#### What is needed:
One number, and no other words, should make up the answer: how many lines of the listing contain the string "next".

#### Information:
◆ ◆ ◆ ◆ ◆

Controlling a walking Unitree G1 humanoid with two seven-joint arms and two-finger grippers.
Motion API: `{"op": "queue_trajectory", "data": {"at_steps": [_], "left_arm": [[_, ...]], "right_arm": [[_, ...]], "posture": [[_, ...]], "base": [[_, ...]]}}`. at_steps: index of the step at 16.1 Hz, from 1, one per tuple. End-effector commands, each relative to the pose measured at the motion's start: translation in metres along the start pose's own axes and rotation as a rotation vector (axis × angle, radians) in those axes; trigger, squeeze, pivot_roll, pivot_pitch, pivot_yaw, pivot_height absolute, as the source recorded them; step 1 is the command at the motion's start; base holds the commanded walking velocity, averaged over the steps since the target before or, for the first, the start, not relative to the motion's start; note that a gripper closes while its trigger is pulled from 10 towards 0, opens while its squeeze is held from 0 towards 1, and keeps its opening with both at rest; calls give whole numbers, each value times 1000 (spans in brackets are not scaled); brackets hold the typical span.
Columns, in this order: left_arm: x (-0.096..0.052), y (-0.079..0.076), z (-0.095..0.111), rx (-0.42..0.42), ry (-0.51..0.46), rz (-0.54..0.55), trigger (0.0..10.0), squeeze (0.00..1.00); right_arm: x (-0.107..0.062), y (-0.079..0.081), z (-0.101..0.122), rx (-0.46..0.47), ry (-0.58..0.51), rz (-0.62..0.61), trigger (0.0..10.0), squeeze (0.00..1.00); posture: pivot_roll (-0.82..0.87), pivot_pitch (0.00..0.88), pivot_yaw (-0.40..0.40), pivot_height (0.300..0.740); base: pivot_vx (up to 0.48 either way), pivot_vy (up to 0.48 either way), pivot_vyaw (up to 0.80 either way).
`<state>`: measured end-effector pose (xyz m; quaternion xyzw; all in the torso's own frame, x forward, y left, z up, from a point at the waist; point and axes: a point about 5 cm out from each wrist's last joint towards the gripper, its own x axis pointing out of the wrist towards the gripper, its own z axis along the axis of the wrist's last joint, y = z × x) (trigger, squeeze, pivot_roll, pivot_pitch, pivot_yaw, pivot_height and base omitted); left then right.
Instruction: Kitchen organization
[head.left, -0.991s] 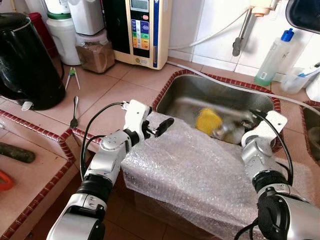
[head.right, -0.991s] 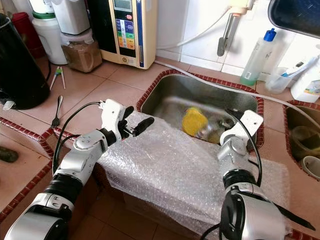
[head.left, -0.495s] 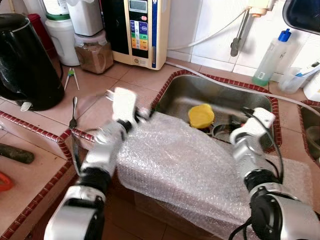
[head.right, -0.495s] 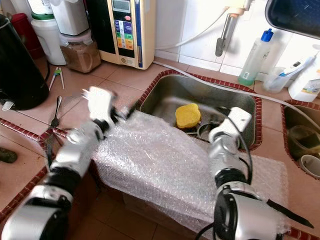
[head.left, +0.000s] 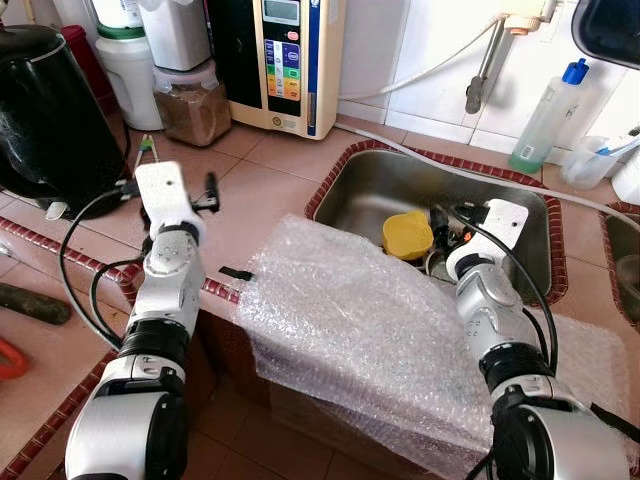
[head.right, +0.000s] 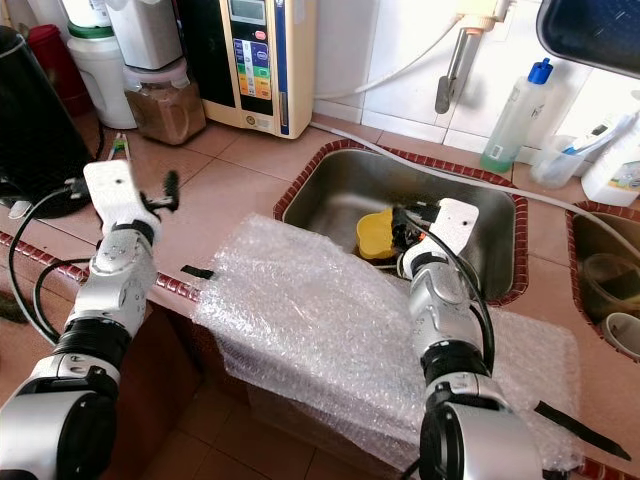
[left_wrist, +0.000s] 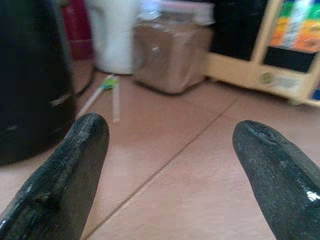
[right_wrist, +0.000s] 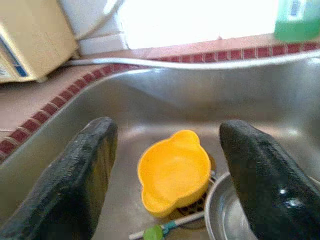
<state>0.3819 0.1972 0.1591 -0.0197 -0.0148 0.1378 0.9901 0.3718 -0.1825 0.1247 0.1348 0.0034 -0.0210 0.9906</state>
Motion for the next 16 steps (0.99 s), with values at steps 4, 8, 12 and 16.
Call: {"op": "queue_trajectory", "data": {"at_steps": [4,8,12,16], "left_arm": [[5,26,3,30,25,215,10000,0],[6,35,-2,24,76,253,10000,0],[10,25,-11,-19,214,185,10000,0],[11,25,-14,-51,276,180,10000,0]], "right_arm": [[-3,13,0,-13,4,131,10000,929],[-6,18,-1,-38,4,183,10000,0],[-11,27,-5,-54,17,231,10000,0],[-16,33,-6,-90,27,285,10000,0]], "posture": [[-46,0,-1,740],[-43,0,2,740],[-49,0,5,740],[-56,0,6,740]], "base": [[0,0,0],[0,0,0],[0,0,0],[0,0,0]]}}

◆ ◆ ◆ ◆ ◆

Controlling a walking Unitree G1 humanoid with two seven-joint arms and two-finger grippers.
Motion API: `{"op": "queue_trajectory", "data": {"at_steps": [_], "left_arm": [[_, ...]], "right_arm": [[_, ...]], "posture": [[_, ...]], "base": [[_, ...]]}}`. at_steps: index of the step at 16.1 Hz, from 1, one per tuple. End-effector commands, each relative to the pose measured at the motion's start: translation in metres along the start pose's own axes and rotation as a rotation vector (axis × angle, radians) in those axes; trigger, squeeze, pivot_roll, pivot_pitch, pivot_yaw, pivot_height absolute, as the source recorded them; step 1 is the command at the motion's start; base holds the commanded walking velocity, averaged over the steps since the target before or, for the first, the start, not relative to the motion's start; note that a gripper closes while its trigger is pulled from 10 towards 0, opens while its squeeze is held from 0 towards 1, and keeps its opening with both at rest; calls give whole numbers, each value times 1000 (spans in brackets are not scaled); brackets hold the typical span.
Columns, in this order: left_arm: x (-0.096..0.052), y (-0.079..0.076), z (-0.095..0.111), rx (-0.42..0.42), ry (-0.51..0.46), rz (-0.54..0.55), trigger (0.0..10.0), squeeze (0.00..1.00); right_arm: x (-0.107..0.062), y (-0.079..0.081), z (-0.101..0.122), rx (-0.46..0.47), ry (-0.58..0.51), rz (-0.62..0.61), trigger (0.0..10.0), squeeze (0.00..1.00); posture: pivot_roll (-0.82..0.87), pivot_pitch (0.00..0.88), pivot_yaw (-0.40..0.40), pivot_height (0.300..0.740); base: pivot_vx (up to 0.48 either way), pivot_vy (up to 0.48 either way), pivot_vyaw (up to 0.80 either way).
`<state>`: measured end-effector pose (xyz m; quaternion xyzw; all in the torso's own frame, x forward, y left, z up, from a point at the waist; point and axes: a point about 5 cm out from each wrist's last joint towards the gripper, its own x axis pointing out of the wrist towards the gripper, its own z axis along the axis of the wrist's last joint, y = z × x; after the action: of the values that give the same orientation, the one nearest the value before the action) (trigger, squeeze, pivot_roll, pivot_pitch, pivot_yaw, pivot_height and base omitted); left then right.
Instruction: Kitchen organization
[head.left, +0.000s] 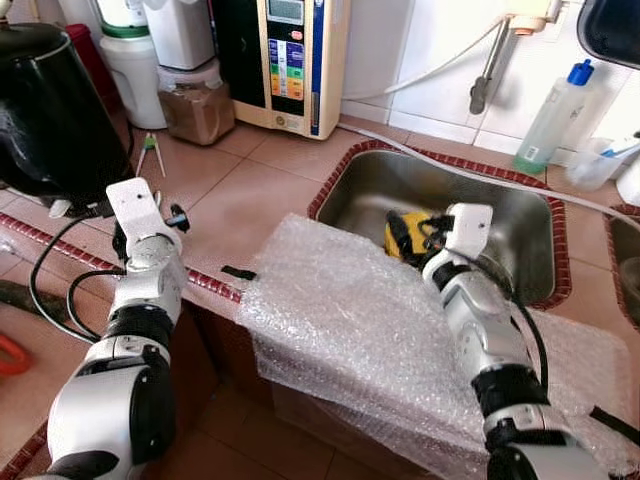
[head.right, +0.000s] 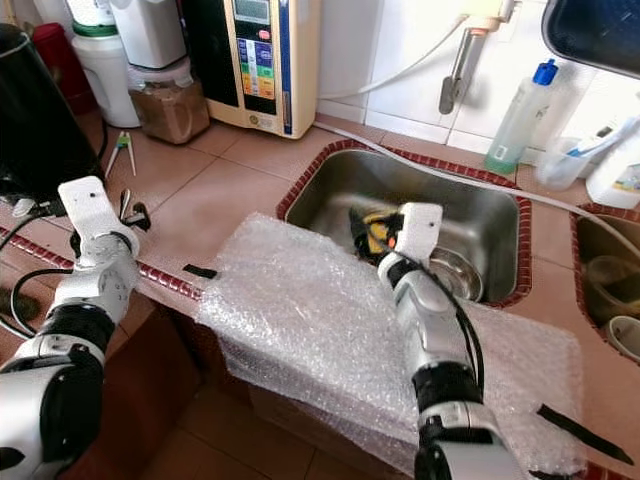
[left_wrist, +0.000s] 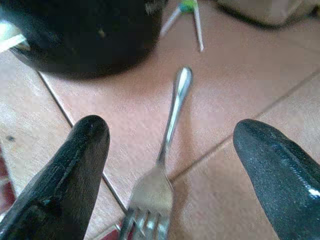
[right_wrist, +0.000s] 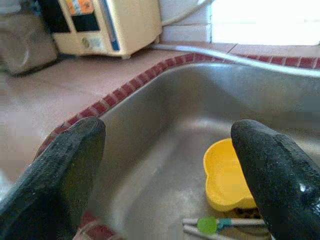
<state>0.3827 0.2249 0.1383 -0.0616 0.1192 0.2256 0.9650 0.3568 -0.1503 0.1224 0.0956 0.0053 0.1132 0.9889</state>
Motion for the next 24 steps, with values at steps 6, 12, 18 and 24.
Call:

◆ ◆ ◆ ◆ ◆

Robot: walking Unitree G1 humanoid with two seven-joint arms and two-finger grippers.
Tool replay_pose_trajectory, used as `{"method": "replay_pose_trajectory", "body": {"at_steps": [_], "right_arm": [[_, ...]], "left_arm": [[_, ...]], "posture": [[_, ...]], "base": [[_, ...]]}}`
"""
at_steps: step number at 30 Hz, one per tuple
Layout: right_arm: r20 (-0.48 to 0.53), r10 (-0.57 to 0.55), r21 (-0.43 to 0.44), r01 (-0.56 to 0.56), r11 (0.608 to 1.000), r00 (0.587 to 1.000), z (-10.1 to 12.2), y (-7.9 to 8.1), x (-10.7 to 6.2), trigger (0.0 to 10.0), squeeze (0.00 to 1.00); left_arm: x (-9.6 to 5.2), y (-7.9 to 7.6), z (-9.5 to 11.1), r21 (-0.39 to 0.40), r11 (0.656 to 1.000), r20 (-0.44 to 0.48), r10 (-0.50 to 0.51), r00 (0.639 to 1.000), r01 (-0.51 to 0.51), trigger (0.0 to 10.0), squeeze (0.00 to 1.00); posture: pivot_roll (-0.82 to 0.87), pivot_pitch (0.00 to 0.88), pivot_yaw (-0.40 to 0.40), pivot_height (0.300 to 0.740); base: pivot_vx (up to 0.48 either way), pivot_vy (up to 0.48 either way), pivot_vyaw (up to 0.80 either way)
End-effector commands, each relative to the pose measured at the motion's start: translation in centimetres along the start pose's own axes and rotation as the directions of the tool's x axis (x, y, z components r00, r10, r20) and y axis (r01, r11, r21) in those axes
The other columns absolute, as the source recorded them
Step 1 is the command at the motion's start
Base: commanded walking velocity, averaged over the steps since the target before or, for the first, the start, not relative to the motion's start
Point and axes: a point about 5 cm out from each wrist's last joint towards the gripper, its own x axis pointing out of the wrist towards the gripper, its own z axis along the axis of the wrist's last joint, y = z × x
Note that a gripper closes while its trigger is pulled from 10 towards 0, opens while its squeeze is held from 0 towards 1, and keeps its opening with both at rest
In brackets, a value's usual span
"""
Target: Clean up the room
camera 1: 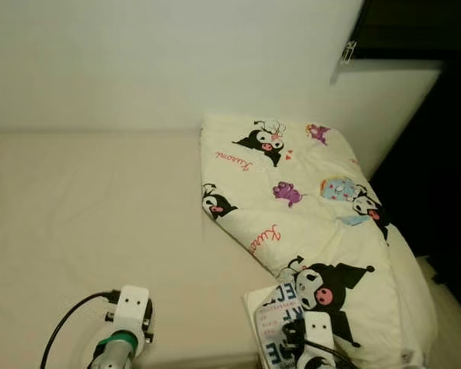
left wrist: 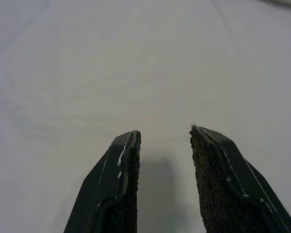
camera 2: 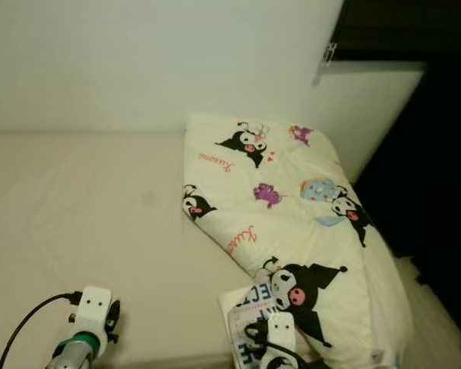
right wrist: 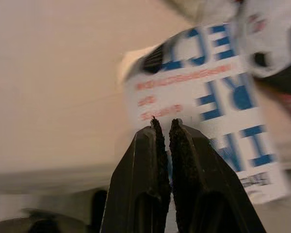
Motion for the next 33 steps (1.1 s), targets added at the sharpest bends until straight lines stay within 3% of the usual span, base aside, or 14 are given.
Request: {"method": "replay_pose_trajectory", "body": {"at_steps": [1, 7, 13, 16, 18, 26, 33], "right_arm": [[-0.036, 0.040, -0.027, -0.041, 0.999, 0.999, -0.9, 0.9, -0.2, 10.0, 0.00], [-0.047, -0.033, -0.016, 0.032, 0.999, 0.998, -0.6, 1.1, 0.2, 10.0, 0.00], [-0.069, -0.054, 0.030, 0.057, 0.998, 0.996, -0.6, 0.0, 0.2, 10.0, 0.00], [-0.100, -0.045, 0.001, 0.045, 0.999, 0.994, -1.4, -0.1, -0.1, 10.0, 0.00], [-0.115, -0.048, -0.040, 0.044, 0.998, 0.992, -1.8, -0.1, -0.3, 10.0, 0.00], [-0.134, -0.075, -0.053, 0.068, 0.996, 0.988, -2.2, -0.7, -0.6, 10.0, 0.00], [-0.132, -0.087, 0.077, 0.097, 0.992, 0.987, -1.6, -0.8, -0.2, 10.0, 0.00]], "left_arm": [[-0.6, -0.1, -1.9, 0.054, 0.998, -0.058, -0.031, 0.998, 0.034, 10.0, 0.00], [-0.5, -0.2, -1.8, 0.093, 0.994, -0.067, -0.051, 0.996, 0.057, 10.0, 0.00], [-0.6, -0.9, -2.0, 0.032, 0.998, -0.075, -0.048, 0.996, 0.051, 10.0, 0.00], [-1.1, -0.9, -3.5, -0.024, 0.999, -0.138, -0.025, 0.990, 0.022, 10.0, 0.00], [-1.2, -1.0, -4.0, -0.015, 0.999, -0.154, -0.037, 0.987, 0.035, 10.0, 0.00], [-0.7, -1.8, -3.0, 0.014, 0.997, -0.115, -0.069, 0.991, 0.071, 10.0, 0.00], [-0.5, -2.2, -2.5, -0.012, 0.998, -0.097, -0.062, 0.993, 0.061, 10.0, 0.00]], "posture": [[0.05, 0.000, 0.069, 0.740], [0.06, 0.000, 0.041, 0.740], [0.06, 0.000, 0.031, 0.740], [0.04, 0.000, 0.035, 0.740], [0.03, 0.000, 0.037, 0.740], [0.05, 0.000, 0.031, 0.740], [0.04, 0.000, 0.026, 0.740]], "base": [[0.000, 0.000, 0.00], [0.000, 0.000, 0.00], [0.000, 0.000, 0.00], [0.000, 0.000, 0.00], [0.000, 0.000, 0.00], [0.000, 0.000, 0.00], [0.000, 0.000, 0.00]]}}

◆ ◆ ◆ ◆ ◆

#### Exercise result:
3